5) Vaksinasi: vaksinasi bakteri Pneumococcal vaccine (PCV) dan influenza
bisa menurunkan kejadian infeksi telinga pada anak.
F. Pengobatan Otitis Media Akut
Terapi tergantung pada stadium penyakitnya. Pengobatan pada stadium awal
ditujukan untuk mengobati infeksi-infeksi saluran nafas atas, dengan
pemberian antibiotik dekongestan lokal atau sistemik, dan antipiretik.
1. Stadium Oklusi
Tujuan : membuka kembali tuba eustachius, sehingga tekanan berkurang
di telinga tengah hilang.

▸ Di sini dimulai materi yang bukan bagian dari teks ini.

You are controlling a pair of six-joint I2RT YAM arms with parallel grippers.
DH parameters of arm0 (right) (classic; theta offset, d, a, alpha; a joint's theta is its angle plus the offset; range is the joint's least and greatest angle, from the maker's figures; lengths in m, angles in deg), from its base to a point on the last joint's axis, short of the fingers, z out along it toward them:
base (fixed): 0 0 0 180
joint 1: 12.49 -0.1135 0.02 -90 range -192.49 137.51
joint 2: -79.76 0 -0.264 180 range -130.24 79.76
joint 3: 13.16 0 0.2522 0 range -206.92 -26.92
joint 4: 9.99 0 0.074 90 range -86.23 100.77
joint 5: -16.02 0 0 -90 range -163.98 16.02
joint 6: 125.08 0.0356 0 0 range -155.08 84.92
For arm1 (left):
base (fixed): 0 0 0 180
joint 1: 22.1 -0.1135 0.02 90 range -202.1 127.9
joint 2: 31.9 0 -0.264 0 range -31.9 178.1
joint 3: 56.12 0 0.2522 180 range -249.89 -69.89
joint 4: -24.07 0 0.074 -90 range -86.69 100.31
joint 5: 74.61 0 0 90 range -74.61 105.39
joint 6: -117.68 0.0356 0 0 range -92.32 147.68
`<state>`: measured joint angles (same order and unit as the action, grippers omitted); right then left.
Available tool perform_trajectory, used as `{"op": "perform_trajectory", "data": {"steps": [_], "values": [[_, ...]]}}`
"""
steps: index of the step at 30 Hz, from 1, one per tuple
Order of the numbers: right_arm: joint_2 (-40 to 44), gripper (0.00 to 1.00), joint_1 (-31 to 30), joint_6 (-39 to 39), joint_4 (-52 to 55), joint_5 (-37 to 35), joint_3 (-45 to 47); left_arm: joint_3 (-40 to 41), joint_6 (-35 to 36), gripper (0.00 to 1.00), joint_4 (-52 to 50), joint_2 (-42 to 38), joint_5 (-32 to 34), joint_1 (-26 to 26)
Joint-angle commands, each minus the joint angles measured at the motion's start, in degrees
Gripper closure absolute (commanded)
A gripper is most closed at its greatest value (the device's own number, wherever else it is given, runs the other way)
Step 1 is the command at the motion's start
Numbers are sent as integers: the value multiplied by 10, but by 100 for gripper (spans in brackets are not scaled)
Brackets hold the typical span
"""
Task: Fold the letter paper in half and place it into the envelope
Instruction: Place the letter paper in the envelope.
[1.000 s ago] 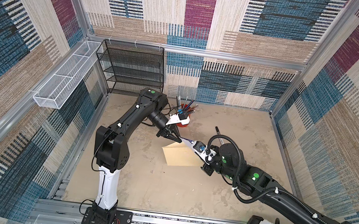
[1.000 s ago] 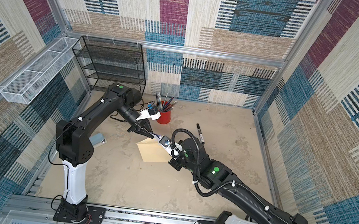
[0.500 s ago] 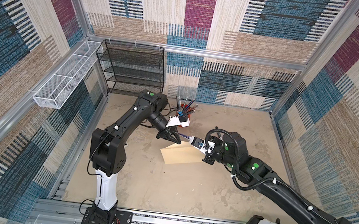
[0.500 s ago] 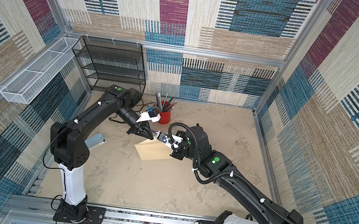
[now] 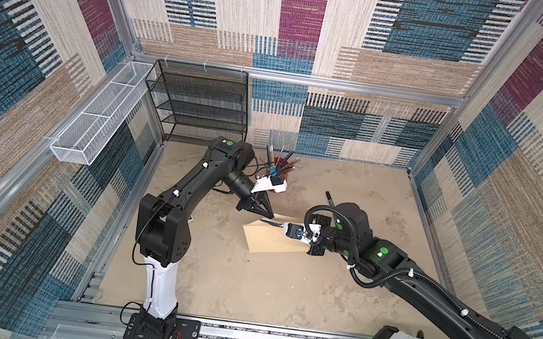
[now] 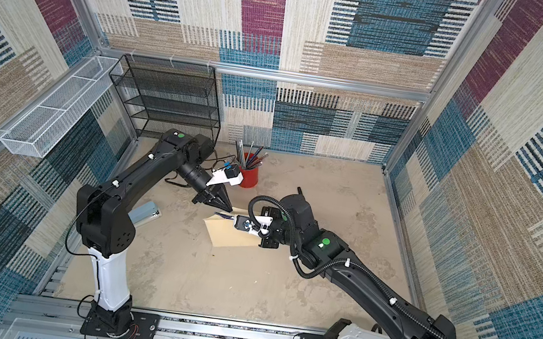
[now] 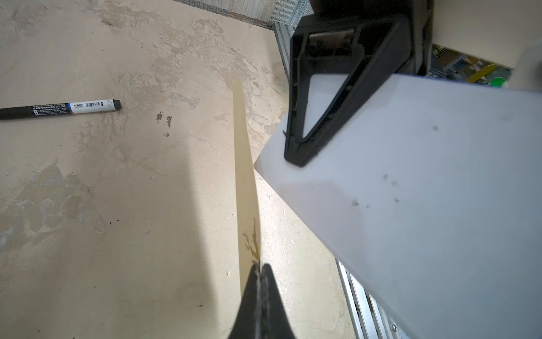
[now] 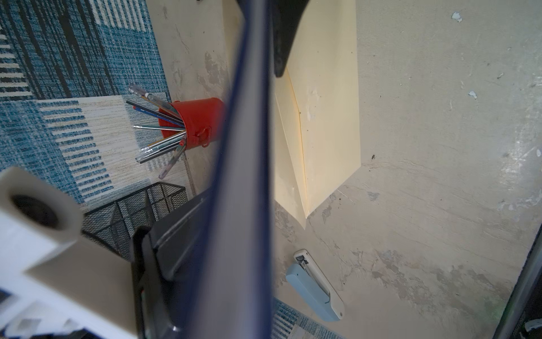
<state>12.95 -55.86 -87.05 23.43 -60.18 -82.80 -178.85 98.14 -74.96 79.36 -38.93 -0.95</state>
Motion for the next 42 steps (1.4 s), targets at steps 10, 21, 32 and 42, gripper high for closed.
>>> {"op": "perform_trajectory", "data": {"steps": [10,21,32,42], "values": [[-33,100,7,-26,-31,-33,2,8,-6,100,-4,-20,-2,1],[-50,100,11,-24,-27,-45,-14,13,-6,100,-3,-25,1,5],[-73,100,10,-36,-3,-83,-52,16,-4,100,-4,-24,3,11],[-80,100,8,-47,18,-104,-53,-12,26,100,-35,-13,0,12]]}}
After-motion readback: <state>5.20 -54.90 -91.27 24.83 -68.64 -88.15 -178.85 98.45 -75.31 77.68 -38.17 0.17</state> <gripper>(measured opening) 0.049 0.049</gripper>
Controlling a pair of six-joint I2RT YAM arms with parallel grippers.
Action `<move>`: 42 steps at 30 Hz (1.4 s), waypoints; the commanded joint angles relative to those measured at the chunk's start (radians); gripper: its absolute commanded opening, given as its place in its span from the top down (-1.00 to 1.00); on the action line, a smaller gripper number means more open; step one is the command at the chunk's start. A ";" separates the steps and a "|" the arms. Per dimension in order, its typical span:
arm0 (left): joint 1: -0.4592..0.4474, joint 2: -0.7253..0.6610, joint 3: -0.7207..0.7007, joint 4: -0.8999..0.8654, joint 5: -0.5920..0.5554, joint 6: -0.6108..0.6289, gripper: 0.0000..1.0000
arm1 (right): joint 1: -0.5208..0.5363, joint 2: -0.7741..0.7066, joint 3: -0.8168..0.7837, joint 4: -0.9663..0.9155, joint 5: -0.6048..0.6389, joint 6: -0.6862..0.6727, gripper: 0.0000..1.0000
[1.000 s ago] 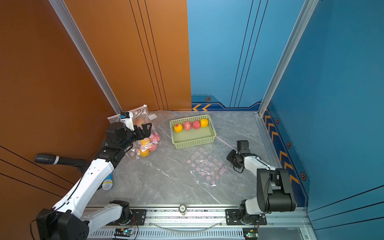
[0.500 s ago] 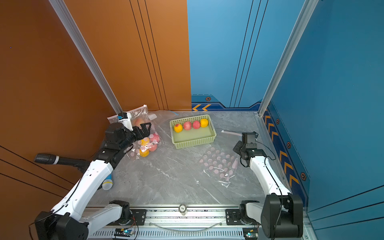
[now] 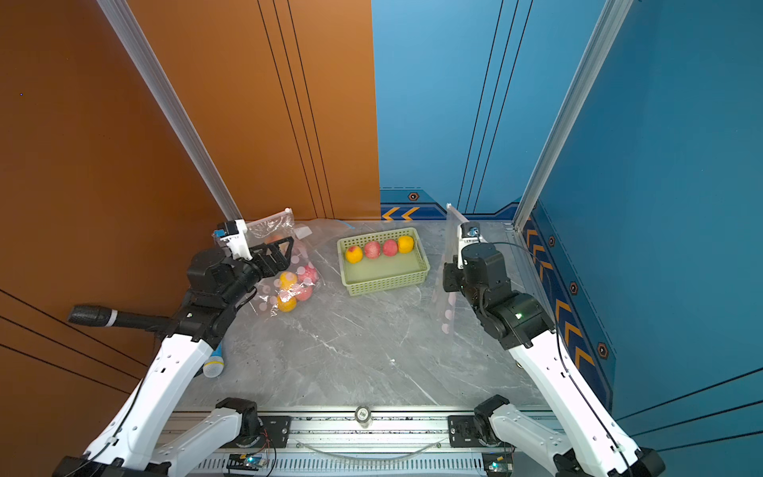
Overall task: Place the peach in a zip-top bag and seal the zipper
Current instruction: Open the zipper of the food storage bag at the center of the board.
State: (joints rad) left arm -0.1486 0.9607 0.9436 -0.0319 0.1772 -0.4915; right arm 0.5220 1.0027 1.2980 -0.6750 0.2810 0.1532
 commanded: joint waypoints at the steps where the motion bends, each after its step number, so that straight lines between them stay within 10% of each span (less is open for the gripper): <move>1: 0.017 -0.009 -0.013 0.072 0.118 -0.004 -0.97 | 0.088 0.020 0.076 -0.052 0.005 -0.132 1.00; 13: 0.033 -0.014 -0.099 0.358 0.388 -0.006 -0.95 | 0.173 0.016 0.146 0.113 -0.285 -0.233 1.00; 23: -0.124 -0.064 -0.184 0.459 0.372 0.129 -0.95 | 0.173 0.038 0.111 0.233 -0.476 -0.191 1.00; 34: -0.149 -0.102 -0.276 0.633 0.544 0.063 -0.98 | 0.172 0.097 0.104 0.267 -0.457 -0.173 1.00; 38: -0.217 -0.117 -0.252 0.582 0.586 0.207 -0.96 | 0.173 0.108 0.106 0.278 -0.426 -0.158 1.00; 42: -0.361 -0.170 -0.272 0.392 0.358 0.535 -0.95 | 0.173 0.115 0.112 0.280 -0.356 -0.116 1.00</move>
State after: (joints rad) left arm -0.4370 0.8284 0.6640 0.4770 0.6617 -0.2108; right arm 0.6895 1.1137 1.4086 -0.4324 -0.1413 -0.0090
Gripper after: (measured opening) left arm 0.977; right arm 0.047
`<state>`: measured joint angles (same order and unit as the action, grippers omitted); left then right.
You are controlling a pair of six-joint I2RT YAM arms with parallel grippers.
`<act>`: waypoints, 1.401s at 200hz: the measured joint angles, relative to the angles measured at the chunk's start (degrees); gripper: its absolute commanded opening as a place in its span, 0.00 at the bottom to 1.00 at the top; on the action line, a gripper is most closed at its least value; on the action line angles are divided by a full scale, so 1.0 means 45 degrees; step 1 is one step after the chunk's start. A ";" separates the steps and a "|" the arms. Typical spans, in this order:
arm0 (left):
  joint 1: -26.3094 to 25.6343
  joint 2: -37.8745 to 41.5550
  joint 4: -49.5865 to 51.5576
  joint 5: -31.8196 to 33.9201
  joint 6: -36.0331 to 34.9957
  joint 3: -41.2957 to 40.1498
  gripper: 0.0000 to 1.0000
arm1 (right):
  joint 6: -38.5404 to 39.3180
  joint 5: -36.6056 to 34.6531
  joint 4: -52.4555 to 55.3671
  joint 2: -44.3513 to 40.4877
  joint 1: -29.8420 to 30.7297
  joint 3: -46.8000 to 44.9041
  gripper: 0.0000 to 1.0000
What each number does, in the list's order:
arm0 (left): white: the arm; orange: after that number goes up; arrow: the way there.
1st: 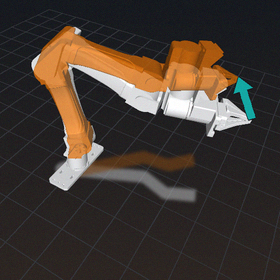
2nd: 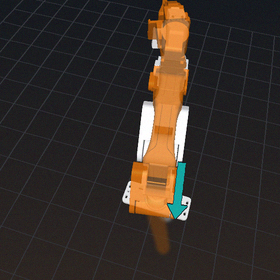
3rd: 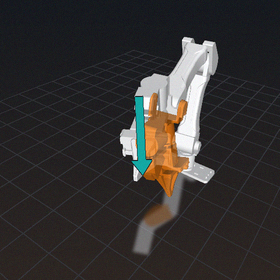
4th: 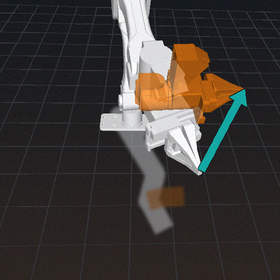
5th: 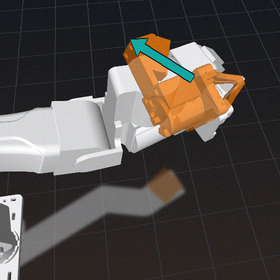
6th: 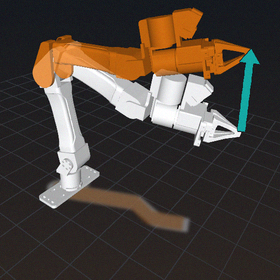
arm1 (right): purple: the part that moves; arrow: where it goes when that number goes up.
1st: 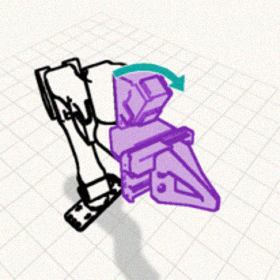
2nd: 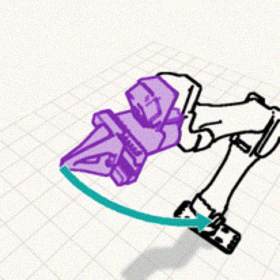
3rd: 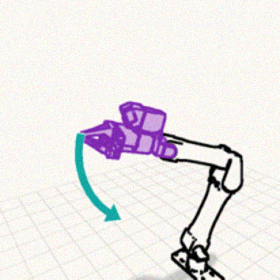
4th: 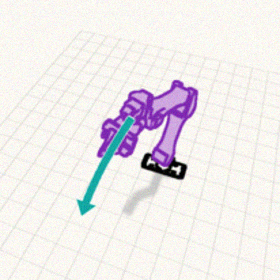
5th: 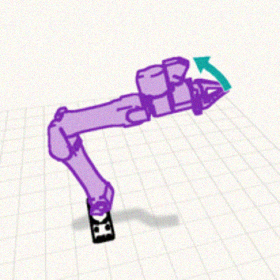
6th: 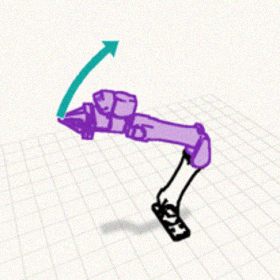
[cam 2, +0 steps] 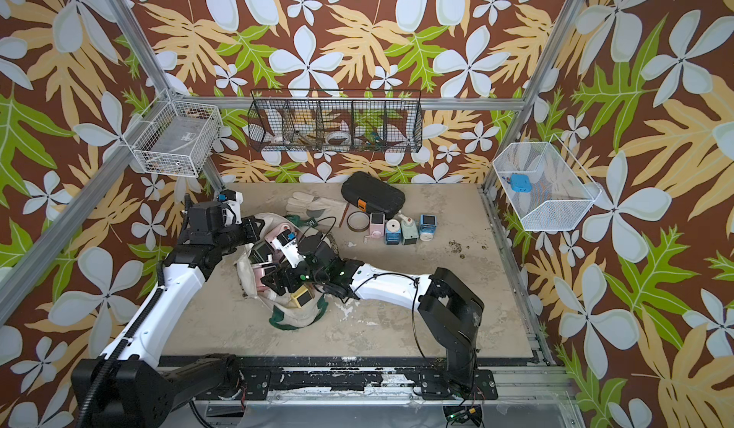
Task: Take out the pencil sharpeners from the tote bags
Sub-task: Adjust the canvas bag at the center of the board, then pick up the pencil sharpener from the canvas bag.
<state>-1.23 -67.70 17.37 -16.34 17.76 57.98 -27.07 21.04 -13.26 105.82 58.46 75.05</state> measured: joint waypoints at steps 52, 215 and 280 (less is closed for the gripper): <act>0.0000 0.0000 0.0005 0.0010 0.0000 0.0000 0.00 | -0.0602 0.0350 -0.0262 0.0777 -0.0010 0.0068 0.84; 0.0000 -0.0049 0.0029 0.0092 0.0000 0.0000 0.00 | -0.0189 0.1268 0.0680 0.2142 -0.0024 0.2035 0.50; 0.0019 -0.0078 0.0029 0.0102 0.0000 0.0000 0.00 | 0.1035 0.0549 0.1477 0.0243 -0.0024 0.0933 0.40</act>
<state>-1.15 -68.05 17.50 -15.88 17.76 57.98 -22.41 23.51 -6.61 106.91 58.35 79.24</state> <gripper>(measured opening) 0.085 0.528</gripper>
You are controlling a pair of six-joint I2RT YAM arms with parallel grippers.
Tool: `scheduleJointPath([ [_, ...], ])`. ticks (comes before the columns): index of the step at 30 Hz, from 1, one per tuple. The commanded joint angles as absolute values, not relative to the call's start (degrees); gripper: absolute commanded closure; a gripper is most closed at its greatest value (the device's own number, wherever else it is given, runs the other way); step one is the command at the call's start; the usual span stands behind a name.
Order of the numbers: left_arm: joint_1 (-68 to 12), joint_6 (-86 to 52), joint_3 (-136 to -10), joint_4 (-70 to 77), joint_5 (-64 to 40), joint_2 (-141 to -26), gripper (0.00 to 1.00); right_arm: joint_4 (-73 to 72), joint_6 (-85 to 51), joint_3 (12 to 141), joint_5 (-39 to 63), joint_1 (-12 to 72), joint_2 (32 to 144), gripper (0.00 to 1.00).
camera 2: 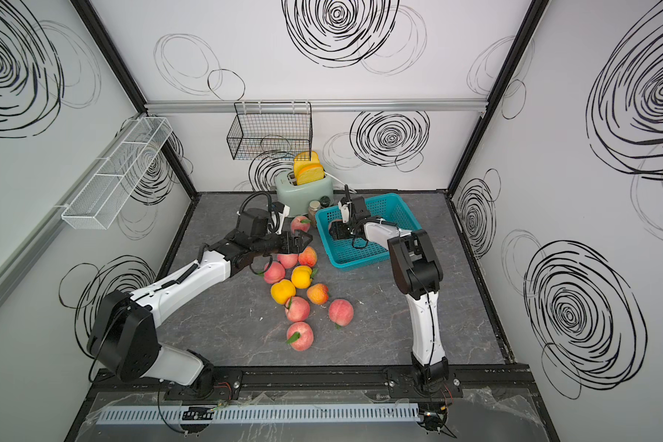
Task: Put the peaches into the basket
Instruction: Place the peach in the basket.
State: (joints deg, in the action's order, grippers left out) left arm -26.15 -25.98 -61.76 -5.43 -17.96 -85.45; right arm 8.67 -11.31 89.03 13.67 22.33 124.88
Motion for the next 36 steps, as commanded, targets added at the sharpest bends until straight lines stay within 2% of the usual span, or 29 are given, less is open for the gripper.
scheduleJointPath([
  [1,-26.4,-26.4,-62.8,-3.5,-17.6,-84.1,0.02,10.0,-11.1,90.9,13.2,22.7,125.5,0.31],
  [3,-26.4,-26.4,-62.8,-4.1,-17.4,-83.6,0.02,10.0,-10.9,90.9,13.1,22.8,125.1,0.28],
  [6,-26.4,-26.3,-62.7,-5.1,-17.0,-83.0,0.02,10.5,-10.9,91.2,13.0,22.8,124.3,0.18],
  [12,-26.7,-26.4,-61.5,-7.6,-14.5,-80.6,0.02,11.7,-10.6,91.9,12.3,22.7,121.9,0.08],
  [23,-29.0,-26.7,-58.0,-13.4,-10.1,-75.2,0.02,13.1,-10.2,88.7,12.0,23.0,113.1,0.02],
  [31,-29.8,-28.9,-53.4,-15.7,-6.4,-68.9,0.02,12.8,-9.6,79.0,12.1,24.2,101.7,0.01],
  [36,-29.1,-32.3,-50.5,-14.9,-8.7,-66.9,0.02,13.0,-9.3,71.8,13.3,25.4,93.1,0.01],
])
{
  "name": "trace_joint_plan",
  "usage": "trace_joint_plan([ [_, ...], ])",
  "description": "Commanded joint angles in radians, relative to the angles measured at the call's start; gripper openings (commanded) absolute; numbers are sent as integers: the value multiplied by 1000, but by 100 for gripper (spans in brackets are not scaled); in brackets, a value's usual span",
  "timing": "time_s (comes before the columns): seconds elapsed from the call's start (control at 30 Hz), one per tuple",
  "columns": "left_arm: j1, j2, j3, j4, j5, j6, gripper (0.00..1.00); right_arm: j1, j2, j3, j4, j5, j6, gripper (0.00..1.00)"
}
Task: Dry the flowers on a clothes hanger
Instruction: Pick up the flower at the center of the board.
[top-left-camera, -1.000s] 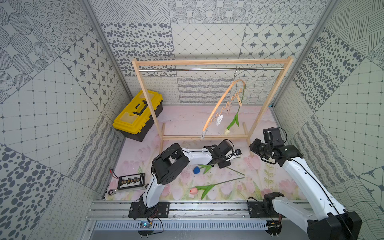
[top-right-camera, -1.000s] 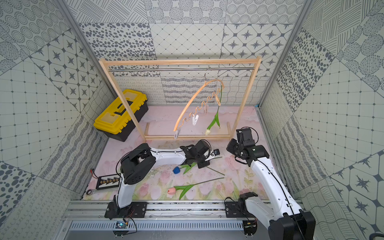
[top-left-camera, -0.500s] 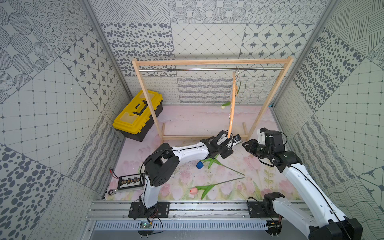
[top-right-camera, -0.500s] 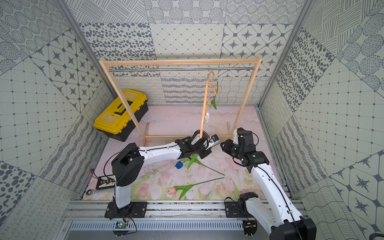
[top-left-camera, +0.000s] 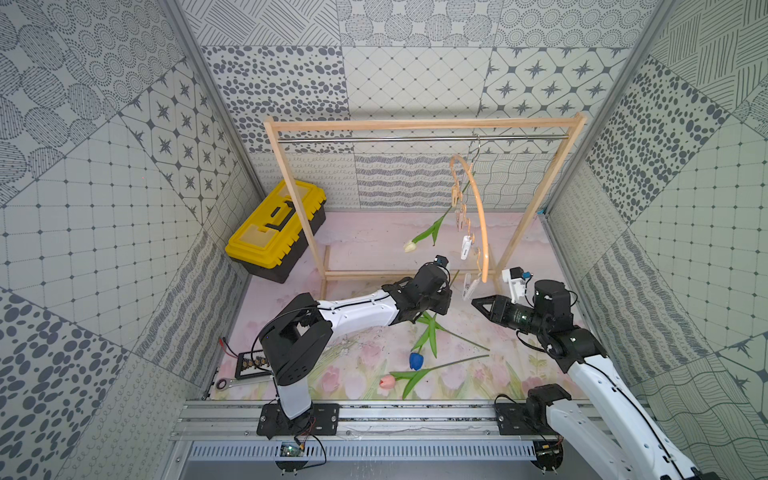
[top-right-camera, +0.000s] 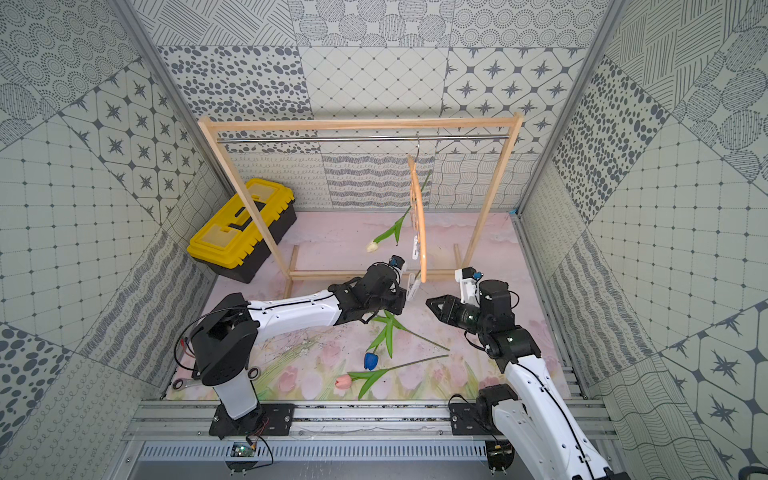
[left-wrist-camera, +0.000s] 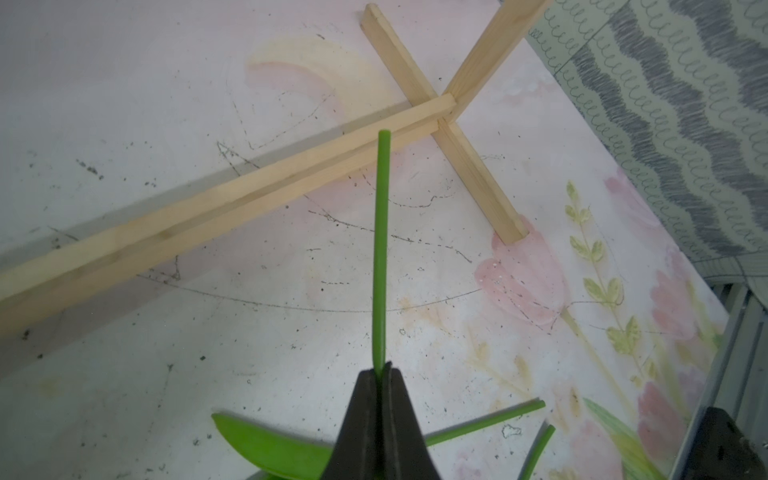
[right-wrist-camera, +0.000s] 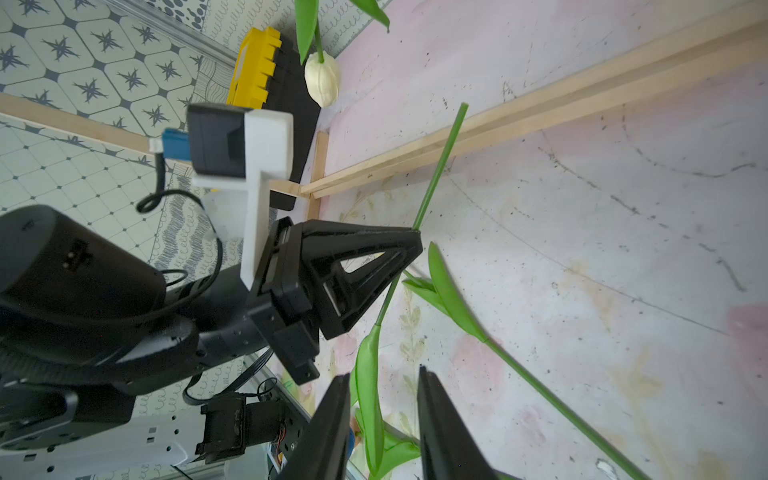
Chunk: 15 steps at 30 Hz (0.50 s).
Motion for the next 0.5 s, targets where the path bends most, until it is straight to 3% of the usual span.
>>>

Diberikan obat tetes hidung, HCl efedrin 0,5%
dalam larutan fisiologik (anak <12 tahun) atau HCl efedrin 1% (di atas 12
tahun dan pada orang dewasa).
2. Stadium Presupurasi
Obat tetes hidung dan analgetika, antibiotika (biasanya dari golongan
penisilin/ampisilin).
3. Stadium Supurasi
Disamping antibiotika, idealnya harus disertai dengan miringotomi bila
membran tympani masih utuh.
4. Stadium Perforasi
Obat cuci telinga H2O2 3% selama 3-5 hari serta antibiotika yang adekuat.
5. Stadium Resolusi
Membran tympani berangsur normal kembali, sekret tidak ada lagi dan
perforasi membran tympani menutup
Segera bawa ke dokter jika terdapat salah satu poin berikut ini:
Anak umur kurang dari 2 tahun.
Keluar cairan dari telinga
Demam tinggi (102,5 °F atau 39 °C)
Anak mengeluhkan sangat kesakitan
Anak sulit tidur
Anak sulit makan
Anak terlihat sakit (toxic appearance)
Gejala bertambah berat setelah 1 hari
Gejala tidak membaik dalam 3 hari
Terdapat pembengkakan disekitar telinga
Anak memiliki kelainan bawaan sumbing langit-langit mulut, kelainan
anatomi craniofacial, sindroma Down, gangguan kekebalan tubuh,
anak dengan riwayat efusi telinga tengah, riwayat implantasi koklea,
memiliki penyakit jantung, memiliki penyakit paru.